### Work to complete
Scan the listing below. Copy each line that contains "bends".

### The data
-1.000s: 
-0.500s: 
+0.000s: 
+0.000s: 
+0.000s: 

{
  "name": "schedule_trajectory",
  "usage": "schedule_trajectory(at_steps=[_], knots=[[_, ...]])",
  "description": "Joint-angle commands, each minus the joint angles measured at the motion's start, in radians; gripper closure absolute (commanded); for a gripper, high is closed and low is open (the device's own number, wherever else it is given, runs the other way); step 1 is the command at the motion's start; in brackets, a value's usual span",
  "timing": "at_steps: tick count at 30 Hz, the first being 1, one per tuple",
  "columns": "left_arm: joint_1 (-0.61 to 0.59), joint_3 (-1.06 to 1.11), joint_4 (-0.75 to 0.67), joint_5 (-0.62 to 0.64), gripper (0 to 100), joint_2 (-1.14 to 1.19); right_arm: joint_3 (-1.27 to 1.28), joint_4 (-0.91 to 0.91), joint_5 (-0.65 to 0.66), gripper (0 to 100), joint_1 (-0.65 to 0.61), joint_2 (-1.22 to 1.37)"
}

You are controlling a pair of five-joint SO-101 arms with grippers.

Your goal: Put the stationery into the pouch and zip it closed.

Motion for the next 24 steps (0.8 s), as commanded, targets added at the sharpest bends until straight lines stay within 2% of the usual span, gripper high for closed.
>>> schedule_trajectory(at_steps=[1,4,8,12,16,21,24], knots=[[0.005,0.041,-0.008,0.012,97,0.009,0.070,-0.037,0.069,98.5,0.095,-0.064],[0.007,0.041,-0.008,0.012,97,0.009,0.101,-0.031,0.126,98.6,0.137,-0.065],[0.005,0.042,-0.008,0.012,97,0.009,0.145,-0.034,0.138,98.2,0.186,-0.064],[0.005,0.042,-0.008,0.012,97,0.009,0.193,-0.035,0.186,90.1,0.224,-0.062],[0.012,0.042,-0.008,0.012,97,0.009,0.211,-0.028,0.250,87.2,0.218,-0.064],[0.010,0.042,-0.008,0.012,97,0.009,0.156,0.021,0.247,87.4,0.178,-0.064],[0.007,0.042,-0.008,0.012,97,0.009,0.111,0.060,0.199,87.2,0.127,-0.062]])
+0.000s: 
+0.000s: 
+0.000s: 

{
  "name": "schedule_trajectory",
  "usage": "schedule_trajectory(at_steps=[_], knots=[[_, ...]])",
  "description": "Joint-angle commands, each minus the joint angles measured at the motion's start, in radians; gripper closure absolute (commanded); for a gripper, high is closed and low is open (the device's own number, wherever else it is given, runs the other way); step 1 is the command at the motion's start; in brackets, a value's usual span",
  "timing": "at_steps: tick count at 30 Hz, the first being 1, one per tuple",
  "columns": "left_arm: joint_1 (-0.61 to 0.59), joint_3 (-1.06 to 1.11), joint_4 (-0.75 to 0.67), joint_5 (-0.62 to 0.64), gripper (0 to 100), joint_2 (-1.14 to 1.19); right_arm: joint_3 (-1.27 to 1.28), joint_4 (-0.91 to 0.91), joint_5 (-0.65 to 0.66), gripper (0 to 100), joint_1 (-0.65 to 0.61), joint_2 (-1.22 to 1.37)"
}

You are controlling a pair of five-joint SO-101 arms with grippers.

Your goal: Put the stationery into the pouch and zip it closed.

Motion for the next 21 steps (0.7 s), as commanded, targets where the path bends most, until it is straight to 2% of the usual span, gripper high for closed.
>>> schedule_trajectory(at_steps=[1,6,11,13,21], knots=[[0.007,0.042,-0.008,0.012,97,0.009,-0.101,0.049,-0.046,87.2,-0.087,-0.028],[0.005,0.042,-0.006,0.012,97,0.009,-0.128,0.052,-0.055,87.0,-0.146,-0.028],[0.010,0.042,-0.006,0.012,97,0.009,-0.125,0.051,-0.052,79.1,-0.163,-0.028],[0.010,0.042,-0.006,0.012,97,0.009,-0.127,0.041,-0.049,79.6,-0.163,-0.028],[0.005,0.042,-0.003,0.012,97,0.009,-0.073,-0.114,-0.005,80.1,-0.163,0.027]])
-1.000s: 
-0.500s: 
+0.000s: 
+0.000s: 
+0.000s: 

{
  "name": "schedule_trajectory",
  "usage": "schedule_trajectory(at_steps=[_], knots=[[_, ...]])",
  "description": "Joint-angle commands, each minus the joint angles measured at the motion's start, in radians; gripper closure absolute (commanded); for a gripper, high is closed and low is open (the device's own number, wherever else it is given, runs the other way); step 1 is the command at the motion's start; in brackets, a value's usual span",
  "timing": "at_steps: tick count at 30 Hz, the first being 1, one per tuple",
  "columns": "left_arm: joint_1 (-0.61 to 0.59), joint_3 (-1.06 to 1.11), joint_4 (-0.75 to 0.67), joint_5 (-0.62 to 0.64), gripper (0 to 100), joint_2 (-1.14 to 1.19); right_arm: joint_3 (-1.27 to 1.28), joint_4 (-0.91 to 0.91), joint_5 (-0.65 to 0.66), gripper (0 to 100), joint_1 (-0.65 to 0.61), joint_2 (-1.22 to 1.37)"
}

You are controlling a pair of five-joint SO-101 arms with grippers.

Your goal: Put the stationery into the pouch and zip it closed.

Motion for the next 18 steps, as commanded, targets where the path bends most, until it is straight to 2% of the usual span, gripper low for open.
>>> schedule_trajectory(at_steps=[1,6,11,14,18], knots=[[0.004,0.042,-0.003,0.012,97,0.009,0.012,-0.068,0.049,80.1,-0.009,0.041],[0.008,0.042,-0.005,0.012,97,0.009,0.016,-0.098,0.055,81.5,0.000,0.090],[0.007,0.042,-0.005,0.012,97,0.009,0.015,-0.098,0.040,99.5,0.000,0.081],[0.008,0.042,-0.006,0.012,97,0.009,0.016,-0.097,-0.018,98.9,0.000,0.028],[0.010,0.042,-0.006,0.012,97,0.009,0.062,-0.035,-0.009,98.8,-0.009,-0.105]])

### Solution
Motion for the next 24 steps (0.8 s), as commanded, targets added at the sharpest bends until straight lines stay within 2% of the usual span, gripper high for closed.
Motion for the next 21 steps (0.7 s), as commanded, targets where the path bends most, until it is straight to 2% of the usual span, gripper high for closed.
Motion for the next 18 steps, as commanded, targets where the path bends most, until it is straight to 2% of the usual span, gripper low for open.

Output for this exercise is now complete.